The oncoming Colonel Rennie and his English are met full in the face by a tempest of grape, from Major Humphrey and the pirates Dominique and Bluche, which throws them backward upon themselves. They bunch up and clot into lumps of disorder, like clumps of demoralized sheep in rifle-green. At that, Commodore Patterson serves his eighteen-pounders with multiplied speed, and the great balls tear those sheep-clumps to pieces, staining with crimson the rifle-green. The English marvel at the artillery work of the General’s men, whose every shot comes on, well aimed and low, bringing death in its whistling wake.

They should reflect: The theory, not to say the eye, which aims a squirrel rifle will point a cannon.

Colonel Rennie, when his English recoil, keeps on – face red with grief and rage.

“It’s my time to die!” says he to Captain Henry. “But before I die, I shall at least see the inside of those mud walls.”

Colonel Rennie is wrong. A bullet finds his brain as he lifts his head above the breastworks, and he slips back dead in the ditch outside. Major King and Captain Henry die with him, pierced each by a handful of bullets.

When the English flinch and Colonel Rennie falls, the bugler – a boy of fourteen – climbs a tree, not one hundred yards from the General’s line. Perched among the branches, he sounds his dauntless charges.
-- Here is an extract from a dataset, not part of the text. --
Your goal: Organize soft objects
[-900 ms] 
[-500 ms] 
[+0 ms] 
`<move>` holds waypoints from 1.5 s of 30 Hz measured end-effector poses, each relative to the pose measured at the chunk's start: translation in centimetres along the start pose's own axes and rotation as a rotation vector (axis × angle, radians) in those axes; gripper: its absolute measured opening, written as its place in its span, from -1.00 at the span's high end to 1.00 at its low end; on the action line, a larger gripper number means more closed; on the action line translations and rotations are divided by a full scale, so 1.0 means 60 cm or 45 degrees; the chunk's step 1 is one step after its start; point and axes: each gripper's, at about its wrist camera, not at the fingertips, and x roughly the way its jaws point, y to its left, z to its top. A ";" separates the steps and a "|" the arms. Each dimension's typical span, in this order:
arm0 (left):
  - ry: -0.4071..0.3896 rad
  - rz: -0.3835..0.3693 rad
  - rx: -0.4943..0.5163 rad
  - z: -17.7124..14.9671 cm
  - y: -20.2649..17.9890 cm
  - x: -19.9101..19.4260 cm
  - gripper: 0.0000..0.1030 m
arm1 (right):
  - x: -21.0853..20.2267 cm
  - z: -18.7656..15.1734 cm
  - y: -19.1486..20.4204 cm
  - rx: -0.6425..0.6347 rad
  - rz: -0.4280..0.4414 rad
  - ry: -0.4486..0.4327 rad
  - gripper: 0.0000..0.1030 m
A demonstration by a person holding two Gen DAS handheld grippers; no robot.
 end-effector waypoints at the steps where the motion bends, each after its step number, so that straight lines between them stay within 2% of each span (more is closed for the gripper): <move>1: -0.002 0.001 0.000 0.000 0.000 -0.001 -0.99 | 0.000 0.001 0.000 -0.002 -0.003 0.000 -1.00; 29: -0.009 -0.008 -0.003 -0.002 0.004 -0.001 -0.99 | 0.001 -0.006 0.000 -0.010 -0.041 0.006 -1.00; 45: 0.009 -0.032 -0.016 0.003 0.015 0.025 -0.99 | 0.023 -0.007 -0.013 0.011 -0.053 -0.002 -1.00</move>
The General gives orders to let the boy alone. And so the little bugler, protected by the word of the General, sings his shrill onsets to the last.

Finally an artillery-man goes out to him.

“Come down, my son!” says the cannoneer. “The war’s about over!”

The little bugler comes down, and is at once taken to the fatherly heart of Papa Plauche, who declares him to be a sucking Hector, and is for adopting him as his son on the spot, but is restrained by thoughts of Madam Plauche.

Sir Edward’s main assault, with General Gibbs, meets no fairer fortune than falls to Colonel Rennie by the river. Confusion prevails on the threshold of the movement; for Colonel Mullins with his Forty-fourth refuses to go forward. Later he will be courtmartialed, and dismissed in disgrace. Just now, however, the recreant makes a shameful tangle of the English van. As a quickest method of setting the tangle straight, General Gibbs, as did Colonel Rennie, orders a charge. The column moves forward, the mutinous Forty-fourth on the right flank, led by its major.

General Gibbs advances, brushing with the shoulder of his corps, the cypress swamp. Behind the mud walls in his front, the steady hunting-shirt men are waiting. The General is there, to give the latter patience and hold them in even check.